Exercise details
How many lines in the records below include "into"? Answer with the number only.

Stored data entries:
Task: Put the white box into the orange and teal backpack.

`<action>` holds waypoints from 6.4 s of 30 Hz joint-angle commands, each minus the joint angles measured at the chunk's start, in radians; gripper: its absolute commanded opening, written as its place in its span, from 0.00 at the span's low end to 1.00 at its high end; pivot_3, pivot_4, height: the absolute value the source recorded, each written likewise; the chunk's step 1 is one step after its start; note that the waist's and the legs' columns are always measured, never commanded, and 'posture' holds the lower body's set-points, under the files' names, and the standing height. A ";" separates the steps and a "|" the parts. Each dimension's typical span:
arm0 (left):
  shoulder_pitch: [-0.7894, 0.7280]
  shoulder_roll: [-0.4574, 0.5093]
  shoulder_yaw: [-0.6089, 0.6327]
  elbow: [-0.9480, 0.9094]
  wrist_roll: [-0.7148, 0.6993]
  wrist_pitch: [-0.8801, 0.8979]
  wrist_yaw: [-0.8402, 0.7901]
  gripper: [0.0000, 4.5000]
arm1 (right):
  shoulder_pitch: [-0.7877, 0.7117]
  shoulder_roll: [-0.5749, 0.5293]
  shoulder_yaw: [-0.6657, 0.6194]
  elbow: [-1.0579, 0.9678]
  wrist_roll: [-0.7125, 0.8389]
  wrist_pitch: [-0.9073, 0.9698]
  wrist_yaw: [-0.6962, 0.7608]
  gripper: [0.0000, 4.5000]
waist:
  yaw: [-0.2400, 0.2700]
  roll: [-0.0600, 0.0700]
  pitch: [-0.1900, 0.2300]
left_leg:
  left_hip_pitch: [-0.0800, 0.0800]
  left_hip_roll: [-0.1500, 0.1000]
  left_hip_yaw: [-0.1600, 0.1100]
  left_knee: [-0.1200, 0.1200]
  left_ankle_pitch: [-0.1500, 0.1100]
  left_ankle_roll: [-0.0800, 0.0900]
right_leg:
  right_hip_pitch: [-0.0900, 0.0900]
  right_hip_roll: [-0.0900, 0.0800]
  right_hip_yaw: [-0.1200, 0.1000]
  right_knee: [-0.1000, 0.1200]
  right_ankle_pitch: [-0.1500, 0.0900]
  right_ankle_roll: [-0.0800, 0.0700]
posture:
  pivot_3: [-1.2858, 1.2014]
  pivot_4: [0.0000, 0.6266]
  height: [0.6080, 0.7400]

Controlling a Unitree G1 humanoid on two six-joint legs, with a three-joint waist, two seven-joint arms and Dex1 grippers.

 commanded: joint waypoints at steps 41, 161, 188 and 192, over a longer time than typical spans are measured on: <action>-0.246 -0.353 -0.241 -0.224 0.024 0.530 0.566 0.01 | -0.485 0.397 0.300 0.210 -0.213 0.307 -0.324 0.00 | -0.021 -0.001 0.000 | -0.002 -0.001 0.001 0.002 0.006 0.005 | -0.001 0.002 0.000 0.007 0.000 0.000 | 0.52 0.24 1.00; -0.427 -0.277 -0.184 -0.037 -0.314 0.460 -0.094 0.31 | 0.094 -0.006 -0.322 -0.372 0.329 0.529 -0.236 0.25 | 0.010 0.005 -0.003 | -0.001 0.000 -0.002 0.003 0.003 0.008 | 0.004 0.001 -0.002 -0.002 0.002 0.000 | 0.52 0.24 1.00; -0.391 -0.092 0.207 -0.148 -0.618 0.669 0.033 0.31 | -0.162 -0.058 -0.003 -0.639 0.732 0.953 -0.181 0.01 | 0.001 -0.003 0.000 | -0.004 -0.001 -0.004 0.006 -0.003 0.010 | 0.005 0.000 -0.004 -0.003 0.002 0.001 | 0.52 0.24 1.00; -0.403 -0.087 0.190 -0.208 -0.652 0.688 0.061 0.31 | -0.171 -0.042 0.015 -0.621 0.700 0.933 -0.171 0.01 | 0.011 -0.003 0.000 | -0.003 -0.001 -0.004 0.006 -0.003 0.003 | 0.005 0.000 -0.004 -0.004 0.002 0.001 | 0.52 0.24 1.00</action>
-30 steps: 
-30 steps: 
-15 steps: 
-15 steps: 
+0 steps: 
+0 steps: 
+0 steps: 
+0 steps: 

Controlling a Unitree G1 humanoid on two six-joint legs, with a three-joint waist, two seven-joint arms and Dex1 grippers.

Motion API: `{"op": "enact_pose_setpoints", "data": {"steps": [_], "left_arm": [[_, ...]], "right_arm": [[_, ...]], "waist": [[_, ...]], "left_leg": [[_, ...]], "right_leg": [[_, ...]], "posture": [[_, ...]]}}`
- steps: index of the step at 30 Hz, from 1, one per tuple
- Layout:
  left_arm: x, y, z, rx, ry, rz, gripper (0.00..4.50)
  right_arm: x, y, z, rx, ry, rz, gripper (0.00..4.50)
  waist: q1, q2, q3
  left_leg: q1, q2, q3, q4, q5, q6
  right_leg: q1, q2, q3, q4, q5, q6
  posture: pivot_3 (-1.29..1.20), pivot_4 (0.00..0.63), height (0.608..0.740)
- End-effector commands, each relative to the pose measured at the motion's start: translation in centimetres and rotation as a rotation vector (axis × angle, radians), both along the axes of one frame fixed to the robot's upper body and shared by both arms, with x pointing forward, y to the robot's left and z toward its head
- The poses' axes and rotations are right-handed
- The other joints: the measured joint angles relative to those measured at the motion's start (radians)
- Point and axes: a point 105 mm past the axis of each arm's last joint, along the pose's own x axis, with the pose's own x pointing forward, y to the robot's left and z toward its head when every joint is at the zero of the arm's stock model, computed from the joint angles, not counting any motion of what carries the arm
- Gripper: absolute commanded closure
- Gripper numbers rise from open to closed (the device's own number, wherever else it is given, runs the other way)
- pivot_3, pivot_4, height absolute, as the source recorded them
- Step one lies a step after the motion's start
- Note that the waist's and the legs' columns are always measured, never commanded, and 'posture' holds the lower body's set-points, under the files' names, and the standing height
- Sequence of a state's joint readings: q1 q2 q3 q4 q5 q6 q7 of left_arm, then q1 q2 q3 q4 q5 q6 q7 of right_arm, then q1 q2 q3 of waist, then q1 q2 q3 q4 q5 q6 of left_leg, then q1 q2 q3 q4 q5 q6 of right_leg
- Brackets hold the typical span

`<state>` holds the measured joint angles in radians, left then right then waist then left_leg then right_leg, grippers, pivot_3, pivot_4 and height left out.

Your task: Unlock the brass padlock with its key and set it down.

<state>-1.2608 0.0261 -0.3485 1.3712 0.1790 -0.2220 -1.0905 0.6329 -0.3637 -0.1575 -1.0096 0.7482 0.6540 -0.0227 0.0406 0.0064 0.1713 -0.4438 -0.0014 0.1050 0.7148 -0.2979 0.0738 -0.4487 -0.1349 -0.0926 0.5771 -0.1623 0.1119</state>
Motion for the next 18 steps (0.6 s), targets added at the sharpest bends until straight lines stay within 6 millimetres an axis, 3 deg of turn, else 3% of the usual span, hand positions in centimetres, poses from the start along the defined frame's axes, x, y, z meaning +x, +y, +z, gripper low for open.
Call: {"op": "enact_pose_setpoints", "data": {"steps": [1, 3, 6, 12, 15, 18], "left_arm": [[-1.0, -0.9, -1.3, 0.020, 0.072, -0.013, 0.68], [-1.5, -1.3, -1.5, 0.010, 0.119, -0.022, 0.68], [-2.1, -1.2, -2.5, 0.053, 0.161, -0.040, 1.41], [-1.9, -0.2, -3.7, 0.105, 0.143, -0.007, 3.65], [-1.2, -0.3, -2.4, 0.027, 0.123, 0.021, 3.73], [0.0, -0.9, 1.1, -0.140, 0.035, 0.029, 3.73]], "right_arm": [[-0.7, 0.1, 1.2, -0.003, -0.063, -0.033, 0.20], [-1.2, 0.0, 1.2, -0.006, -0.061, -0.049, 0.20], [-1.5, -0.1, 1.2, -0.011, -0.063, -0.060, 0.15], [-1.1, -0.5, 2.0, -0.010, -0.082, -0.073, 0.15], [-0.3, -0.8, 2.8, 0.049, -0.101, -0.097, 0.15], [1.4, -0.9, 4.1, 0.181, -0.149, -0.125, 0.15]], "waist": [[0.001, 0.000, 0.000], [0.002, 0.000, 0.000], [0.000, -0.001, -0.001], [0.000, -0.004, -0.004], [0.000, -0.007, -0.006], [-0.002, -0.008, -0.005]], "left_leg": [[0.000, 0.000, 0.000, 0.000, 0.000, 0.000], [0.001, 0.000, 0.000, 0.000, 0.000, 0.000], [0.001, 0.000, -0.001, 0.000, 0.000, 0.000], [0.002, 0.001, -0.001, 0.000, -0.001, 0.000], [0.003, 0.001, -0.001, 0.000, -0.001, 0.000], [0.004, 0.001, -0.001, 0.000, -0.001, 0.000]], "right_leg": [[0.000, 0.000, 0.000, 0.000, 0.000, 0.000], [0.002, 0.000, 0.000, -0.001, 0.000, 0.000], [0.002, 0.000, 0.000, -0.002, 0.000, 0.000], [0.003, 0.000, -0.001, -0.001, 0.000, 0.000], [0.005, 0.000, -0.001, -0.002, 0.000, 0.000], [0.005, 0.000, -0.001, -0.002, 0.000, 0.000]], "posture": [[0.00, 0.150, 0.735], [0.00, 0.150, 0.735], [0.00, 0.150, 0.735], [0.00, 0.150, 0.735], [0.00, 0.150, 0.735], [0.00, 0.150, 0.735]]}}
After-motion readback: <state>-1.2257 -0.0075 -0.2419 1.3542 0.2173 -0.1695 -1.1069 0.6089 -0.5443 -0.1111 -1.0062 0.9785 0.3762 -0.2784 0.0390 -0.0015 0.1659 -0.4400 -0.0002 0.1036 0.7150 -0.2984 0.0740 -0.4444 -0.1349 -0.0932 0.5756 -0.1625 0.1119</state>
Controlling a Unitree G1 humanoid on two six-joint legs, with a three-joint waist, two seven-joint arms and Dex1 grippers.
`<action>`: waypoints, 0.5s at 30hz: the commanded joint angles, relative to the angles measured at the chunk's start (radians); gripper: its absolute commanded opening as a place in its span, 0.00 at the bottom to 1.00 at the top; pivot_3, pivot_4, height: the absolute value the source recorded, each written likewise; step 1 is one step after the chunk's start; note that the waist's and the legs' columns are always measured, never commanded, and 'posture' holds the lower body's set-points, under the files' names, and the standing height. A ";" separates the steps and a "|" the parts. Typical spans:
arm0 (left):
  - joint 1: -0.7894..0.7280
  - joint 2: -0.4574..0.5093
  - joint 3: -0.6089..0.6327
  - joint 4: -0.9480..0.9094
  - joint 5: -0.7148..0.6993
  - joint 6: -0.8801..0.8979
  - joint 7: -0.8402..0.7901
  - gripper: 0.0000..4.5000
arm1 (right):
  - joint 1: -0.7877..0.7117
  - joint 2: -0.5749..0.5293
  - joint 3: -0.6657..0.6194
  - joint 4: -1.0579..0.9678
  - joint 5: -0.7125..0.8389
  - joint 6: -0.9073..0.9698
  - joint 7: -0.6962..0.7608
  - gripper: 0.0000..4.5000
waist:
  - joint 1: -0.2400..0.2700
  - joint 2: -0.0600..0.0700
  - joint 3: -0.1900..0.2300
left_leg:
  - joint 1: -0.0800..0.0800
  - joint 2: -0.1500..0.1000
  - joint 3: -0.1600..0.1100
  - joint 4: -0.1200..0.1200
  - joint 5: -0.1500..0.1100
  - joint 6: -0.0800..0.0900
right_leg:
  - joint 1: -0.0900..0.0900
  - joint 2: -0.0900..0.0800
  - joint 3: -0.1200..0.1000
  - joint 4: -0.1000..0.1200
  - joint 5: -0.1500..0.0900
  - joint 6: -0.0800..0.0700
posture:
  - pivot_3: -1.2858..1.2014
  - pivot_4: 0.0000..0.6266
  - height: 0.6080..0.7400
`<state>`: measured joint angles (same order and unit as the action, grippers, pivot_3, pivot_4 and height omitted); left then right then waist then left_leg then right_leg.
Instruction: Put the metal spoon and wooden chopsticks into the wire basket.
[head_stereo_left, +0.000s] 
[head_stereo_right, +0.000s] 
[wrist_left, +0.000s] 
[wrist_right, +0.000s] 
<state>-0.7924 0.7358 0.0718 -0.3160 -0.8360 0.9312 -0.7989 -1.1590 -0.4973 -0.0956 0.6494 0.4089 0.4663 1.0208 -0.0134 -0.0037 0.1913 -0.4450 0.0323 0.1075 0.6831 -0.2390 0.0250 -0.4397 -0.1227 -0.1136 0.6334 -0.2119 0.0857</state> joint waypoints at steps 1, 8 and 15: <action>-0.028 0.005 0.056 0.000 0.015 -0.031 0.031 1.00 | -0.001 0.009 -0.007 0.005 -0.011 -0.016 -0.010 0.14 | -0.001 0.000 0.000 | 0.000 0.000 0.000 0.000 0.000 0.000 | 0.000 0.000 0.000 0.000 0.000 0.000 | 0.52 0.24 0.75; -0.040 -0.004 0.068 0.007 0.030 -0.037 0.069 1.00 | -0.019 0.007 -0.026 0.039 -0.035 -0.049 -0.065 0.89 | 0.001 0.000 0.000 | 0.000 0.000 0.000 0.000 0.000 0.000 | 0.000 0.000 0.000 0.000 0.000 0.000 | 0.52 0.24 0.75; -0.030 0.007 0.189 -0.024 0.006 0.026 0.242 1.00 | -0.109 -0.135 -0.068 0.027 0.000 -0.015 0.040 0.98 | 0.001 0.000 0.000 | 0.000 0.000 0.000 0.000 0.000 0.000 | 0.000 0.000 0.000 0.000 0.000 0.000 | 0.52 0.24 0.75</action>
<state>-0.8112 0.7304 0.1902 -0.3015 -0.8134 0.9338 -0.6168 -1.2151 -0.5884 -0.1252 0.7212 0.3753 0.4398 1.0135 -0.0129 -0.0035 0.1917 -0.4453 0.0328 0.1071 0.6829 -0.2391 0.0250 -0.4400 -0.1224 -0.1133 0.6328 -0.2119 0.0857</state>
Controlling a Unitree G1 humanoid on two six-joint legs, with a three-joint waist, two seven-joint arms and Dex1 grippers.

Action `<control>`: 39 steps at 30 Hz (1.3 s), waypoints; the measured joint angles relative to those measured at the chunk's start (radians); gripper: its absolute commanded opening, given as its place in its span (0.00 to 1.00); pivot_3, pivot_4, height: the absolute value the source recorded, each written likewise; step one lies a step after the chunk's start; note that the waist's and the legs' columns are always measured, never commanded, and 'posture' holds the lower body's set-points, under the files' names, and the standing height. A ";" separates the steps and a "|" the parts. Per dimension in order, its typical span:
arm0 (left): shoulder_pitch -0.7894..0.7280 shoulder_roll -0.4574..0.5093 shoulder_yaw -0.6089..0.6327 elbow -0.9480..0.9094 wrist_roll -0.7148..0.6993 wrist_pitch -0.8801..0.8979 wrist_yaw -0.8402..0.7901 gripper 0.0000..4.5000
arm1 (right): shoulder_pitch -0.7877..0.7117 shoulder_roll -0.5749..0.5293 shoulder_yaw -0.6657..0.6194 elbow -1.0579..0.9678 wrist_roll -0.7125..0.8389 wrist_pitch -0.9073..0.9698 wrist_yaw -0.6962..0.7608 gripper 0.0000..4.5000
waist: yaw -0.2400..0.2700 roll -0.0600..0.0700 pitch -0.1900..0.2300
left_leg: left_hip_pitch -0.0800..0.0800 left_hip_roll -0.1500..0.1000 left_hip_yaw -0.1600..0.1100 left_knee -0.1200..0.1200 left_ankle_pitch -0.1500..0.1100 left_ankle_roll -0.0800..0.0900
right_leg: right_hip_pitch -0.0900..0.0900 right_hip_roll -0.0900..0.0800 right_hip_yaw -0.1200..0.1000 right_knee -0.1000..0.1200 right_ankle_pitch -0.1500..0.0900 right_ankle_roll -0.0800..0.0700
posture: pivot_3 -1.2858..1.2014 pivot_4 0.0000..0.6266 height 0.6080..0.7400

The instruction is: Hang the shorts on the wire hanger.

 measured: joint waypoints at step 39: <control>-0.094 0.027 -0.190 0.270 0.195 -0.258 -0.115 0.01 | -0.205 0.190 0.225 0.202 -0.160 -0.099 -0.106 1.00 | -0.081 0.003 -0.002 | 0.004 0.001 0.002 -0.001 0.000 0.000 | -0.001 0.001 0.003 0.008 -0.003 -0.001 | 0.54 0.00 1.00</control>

Expected answer
2